At face value, it is logical to assert that part-time faculty are less costly than full-time or full-time, tenure-track faculty. Beyond earning less, many part-time faculty are not eligible for benefits, professional development, or instructional support (Coalition on the Academic Workforce [CAW], 2012; Gappa & Leslie, 1993). Nevertheless, earnings may not be an appropriate measure of costs associated with academic staffing decisions. Hidden costs of using part-time faculty, such as bureaucratic burdens on department chairs, administrative time spent on paperwork, inefficiencies related to high turnover, and questionable returns on investment, suggest that “direct dollar savings per course are not as dramatic as they appear when the only variable examined is the actual salary paid” (p. 102).

I used panel data from 1988 to 2010 to explore the relationship between the number of part-time faculty at public research institutions and 1) education general costs and 2) instructional costs. I took data from the Delta Cost Project and included additional variables that have bearing on cost in higher education (e.g., enrollments, degrees awarded, state appropriations, research expenditures). I ran a panel-corrected fixed-effects regression, with interesting results. Based on my analysis, the number of part-time faculty is positively related to both education and general costs and instructional costs.
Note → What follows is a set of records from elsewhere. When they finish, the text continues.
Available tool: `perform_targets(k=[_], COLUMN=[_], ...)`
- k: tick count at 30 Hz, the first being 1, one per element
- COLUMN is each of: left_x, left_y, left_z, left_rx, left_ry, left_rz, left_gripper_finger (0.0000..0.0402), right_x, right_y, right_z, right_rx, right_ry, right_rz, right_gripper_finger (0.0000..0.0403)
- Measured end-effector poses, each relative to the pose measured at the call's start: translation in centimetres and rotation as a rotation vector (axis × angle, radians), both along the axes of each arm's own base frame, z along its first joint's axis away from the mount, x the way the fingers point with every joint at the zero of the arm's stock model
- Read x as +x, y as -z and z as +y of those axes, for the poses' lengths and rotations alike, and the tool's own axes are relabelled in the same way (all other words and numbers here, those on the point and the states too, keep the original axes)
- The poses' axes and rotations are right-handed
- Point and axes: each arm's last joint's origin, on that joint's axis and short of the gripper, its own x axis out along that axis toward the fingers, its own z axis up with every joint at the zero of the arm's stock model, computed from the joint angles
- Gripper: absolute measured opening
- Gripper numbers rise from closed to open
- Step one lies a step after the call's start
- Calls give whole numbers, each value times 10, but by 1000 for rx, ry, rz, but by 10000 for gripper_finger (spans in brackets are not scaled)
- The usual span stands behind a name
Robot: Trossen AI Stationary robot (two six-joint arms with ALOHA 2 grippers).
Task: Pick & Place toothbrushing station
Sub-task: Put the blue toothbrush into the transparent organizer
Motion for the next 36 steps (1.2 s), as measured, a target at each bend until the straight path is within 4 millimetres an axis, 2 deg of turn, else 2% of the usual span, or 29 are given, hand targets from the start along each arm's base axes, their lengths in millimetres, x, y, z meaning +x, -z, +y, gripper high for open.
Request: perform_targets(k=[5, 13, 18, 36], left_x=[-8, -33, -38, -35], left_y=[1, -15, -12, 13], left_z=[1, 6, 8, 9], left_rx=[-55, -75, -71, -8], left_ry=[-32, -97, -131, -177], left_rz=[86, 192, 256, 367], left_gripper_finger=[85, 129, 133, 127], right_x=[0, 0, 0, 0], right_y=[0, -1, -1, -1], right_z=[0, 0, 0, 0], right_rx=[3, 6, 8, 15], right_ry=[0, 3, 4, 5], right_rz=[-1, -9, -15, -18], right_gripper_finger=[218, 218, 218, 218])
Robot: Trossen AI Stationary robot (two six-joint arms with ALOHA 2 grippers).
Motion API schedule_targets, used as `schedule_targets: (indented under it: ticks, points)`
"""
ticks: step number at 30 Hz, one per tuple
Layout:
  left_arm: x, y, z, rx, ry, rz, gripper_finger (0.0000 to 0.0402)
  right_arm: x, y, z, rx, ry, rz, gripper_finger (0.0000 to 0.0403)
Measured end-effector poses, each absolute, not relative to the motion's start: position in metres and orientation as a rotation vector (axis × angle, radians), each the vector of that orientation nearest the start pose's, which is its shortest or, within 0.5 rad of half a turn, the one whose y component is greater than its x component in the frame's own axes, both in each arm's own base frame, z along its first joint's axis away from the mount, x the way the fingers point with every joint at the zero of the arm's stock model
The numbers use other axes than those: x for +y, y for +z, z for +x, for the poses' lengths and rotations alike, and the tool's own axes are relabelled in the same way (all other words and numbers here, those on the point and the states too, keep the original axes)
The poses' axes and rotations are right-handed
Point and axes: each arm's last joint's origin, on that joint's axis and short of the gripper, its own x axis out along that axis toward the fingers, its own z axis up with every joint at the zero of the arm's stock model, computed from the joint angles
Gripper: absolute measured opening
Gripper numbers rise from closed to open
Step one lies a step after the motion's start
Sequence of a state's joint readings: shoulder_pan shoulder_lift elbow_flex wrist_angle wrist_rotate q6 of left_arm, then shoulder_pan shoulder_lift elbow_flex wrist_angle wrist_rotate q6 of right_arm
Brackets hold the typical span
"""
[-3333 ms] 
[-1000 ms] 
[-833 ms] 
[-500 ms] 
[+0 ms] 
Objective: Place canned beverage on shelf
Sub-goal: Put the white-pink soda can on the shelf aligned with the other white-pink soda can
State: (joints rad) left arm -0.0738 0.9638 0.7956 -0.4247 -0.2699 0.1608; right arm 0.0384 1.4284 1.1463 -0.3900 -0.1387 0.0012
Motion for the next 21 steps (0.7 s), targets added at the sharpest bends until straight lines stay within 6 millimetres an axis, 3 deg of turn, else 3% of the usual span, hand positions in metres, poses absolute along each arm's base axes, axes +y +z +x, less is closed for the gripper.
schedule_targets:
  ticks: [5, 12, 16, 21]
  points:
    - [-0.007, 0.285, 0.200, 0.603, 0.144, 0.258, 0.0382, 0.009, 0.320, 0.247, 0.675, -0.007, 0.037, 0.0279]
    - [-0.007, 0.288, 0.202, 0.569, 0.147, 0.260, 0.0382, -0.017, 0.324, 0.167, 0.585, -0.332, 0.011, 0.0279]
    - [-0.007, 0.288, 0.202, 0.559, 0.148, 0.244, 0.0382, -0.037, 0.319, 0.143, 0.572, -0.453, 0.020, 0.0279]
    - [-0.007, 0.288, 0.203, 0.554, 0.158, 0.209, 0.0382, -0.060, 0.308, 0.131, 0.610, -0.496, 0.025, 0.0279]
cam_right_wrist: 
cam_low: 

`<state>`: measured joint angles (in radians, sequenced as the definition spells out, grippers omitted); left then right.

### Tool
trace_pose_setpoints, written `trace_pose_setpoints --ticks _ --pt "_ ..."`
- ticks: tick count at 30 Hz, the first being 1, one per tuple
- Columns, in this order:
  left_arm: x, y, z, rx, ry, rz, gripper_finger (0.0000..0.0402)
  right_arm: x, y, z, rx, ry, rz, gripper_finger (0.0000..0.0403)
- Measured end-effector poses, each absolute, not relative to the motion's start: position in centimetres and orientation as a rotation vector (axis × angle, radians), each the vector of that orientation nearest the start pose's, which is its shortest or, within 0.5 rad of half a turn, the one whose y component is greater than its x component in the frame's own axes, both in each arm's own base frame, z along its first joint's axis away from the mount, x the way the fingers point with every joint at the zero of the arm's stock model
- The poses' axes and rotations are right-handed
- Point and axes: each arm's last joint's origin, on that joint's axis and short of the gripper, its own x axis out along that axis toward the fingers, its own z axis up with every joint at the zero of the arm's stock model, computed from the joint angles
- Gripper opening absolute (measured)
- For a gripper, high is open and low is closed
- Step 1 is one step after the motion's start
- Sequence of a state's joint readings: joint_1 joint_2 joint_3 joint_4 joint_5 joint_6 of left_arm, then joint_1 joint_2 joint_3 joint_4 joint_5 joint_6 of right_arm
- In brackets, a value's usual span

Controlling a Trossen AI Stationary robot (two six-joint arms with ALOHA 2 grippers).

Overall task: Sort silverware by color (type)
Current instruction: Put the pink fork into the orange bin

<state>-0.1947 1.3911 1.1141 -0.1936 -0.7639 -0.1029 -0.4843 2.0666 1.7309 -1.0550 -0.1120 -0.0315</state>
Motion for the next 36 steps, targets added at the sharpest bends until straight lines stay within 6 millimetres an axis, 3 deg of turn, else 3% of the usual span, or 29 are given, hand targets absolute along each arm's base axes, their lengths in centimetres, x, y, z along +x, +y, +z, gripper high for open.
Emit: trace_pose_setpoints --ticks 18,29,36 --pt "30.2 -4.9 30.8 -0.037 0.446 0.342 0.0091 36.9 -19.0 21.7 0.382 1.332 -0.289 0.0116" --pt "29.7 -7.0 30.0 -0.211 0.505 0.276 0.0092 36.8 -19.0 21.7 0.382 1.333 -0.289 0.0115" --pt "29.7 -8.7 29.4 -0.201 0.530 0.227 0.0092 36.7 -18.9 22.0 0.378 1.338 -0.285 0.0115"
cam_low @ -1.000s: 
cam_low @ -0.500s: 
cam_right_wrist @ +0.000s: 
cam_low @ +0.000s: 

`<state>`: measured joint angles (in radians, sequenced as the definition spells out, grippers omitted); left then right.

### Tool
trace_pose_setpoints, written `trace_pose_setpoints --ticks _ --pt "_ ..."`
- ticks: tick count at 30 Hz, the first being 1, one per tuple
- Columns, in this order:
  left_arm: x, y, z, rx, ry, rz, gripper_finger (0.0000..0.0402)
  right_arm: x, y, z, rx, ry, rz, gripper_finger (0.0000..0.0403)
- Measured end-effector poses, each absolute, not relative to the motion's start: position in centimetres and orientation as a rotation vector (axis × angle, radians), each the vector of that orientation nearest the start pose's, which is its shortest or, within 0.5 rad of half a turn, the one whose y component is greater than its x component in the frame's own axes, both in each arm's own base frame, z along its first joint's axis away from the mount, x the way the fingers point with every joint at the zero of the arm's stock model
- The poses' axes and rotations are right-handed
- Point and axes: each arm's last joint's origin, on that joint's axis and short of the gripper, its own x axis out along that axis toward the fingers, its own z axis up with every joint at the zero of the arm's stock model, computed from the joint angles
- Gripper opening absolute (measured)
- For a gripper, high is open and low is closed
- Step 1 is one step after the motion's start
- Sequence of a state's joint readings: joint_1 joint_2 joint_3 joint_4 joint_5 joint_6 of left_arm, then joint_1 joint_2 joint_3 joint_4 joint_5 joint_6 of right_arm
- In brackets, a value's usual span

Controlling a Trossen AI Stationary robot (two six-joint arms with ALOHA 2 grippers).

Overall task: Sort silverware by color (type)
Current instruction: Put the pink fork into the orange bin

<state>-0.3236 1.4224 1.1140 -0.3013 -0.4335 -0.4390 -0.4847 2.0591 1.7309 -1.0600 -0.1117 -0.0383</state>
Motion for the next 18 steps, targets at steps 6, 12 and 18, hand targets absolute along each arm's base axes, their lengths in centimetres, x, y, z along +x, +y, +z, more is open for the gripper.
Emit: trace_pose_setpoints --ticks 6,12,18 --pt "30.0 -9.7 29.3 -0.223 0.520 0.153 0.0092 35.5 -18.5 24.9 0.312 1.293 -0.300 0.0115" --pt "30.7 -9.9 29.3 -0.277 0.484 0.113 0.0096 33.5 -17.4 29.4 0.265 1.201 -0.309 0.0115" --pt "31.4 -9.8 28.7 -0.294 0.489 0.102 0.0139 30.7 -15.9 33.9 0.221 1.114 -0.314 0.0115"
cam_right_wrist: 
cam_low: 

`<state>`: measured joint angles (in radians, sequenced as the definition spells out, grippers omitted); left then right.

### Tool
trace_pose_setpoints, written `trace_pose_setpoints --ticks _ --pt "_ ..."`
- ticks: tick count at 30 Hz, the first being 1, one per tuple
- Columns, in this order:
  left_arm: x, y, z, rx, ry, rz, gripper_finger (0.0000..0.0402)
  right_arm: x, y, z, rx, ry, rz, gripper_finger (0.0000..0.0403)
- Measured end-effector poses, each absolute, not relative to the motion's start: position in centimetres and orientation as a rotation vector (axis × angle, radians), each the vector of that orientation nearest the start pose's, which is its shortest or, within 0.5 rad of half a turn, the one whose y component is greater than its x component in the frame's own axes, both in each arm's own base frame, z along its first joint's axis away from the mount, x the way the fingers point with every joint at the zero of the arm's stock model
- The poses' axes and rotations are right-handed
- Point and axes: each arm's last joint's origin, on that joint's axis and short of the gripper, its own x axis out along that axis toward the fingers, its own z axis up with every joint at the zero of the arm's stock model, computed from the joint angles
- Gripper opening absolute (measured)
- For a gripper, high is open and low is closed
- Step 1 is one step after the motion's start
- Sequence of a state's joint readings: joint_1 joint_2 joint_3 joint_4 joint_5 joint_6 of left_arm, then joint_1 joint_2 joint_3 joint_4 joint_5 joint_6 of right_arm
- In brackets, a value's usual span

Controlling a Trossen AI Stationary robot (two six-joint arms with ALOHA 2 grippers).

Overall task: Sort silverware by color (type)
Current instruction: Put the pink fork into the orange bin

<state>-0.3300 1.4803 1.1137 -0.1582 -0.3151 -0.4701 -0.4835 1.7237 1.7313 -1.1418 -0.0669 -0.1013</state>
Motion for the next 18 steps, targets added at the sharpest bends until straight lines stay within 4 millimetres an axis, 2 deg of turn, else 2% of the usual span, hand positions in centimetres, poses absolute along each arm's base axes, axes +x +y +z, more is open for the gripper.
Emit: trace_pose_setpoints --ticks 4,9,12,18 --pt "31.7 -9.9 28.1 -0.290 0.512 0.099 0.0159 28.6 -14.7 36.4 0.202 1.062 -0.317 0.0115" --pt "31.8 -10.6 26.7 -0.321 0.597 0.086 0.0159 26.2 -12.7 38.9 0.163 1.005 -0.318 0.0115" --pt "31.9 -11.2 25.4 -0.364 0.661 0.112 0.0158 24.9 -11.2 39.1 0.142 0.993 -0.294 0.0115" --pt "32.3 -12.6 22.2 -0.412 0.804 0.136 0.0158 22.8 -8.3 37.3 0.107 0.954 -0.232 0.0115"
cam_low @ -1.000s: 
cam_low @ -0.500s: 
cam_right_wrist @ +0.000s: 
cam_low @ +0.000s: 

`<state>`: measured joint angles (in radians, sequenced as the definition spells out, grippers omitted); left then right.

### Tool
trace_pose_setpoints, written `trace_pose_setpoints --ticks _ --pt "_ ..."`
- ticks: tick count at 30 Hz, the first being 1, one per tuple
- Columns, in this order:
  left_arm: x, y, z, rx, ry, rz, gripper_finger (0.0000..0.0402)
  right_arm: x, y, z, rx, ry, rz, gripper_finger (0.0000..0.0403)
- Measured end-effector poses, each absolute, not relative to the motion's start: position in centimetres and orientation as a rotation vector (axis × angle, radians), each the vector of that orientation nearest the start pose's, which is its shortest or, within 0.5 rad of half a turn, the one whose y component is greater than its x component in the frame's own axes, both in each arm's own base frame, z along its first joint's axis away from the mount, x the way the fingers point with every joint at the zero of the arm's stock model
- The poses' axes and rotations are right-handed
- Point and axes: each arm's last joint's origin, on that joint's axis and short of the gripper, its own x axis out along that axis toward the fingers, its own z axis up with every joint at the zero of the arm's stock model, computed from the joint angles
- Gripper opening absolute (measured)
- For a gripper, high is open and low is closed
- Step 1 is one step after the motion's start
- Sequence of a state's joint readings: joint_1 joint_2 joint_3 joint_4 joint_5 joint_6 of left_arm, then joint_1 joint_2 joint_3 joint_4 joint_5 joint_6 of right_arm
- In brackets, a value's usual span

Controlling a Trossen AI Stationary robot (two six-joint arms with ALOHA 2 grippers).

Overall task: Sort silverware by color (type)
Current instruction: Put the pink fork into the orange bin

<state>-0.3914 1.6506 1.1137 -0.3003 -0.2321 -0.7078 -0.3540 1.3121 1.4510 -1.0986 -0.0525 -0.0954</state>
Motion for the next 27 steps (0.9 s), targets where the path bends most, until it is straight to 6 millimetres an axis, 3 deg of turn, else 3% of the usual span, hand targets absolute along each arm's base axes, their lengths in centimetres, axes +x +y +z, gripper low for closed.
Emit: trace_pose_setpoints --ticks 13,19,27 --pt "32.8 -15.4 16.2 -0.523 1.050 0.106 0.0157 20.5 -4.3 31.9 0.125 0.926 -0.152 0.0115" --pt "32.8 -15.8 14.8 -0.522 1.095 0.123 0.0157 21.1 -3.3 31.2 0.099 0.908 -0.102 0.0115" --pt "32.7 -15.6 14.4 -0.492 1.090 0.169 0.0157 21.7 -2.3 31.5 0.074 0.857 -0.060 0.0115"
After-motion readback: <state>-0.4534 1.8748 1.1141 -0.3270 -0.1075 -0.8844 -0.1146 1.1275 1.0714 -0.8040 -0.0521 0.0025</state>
A one percent increase in the number of part-time faculty is associated with a 0.016 percent increase in education and general costs and a 0.03 percent increase in instructional costs. In other words, hiring part-time faculty doesn’t appear to reduce costs at public research institutions.

The increasing utilization of part-time faculty may not be a rational management technique to promote efficiency and flexibility in response to reduced state appropriations. Instead, heads of academic units may be making personnel decisions based on the perception of cost-savings. The fact that many part-time faculty are hired quickly after the release of state budget information indicates that the decision may be more of a crisis-induced reaction to a shortfall of instructors than a planned personnel strategy.

At the same time, it is worth further exploring the possibility that hiring part-time faculty carries symbolic value and helps institutions score political points. In an era when higher education is harshly criticized by various stakeholders for ballooning costs and tuition increases that outpace the rate of inflation, campus leaders are maneuvering to convey that they are managing resources effectively and better serving consumers. Accordingly, the employment of part-time faculty may not originate from a desire to expand contingent labor in higher education, but rather from a fear of protecting or perpetuating the institution of tenure, which has been critiqued for wastage since the 1970s. These ideas remain speculative until further research is conducted that, like this study, questions the cost-savings associated with hiring part-time faculty and investigates other explanations for this trend.

For me, a major take away of this mini research project is that some of the assumptions on which research is based are exactly that: assumptions. They lack empirical substantiation. Because they are cited ad nauseum in literature, they take on the veneer of truth. What appears to be common sense may have the political backing to make it so.